■ **Action item**
Your answer must be every line of the data below that holds the string "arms", copied exactly.

##### Source data

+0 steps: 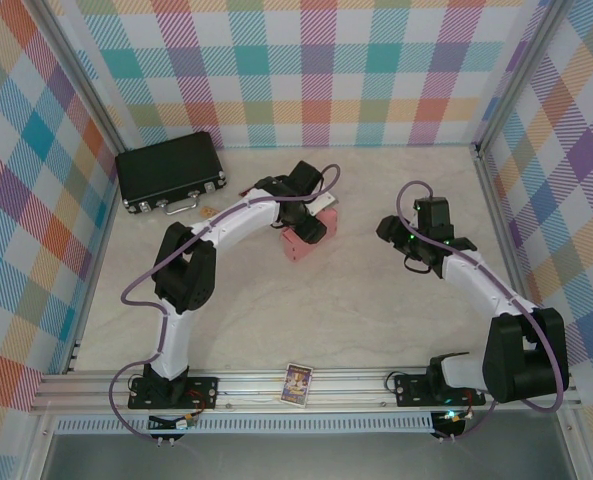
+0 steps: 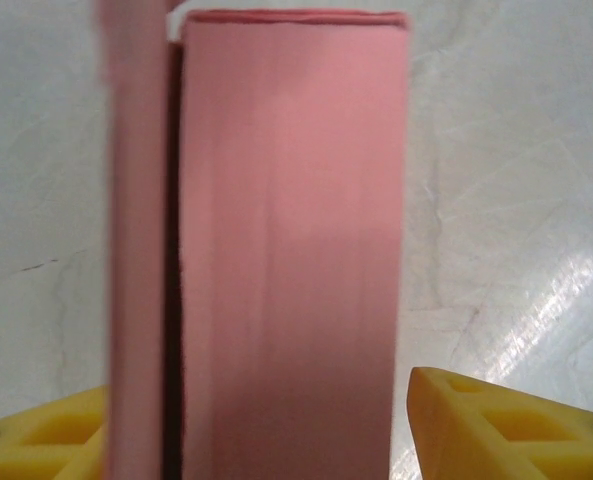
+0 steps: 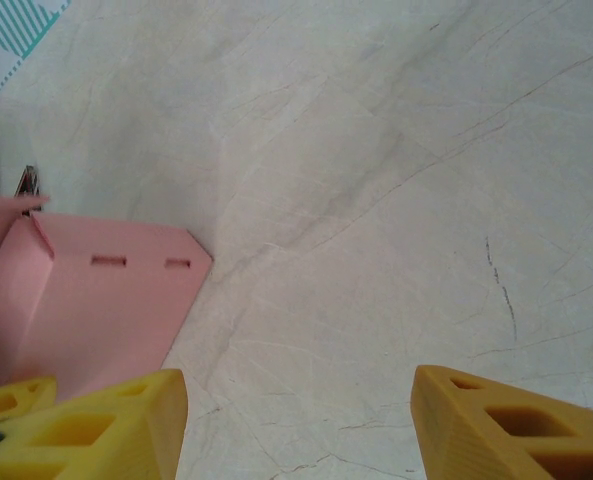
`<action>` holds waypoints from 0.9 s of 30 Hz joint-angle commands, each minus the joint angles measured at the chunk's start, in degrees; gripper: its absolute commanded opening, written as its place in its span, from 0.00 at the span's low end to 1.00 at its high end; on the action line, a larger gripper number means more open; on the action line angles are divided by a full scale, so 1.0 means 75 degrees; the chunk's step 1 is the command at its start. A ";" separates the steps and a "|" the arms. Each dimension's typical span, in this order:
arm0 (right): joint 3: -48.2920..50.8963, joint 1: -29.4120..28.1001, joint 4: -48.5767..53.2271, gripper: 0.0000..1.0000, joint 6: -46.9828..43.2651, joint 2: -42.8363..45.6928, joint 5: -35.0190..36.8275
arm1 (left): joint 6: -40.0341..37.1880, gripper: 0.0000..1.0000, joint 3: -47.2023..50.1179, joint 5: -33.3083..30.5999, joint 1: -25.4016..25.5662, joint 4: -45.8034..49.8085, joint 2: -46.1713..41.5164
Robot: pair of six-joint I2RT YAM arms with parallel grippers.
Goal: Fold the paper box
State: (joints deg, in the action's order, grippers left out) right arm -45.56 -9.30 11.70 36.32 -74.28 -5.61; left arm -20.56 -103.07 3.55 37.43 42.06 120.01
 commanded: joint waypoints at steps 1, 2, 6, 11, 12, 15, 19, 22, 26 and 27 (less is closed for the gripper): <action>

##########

■ **Exercise output**
`<action>` holds waypoints from 0.9 s of 30 Hz joint-angle commands, each minus the joint angles measured at the chunk's start, in degrees; gripper: its absolute commanded opening, written as its place in its span, from 0.00 at the span's low end to 1.00 at its high end; on the action line, a larger gripper number means more open; on the action line angles are divided by a full scale, so 1.0 means 75 degrees; the chunk's step 1 is the command at its start. A ";" separates the steps and a "|" the arms. Each dimension's typical span, in this order:
Robot: pair of six-joint I2RT YAM arms with parallel grippers.

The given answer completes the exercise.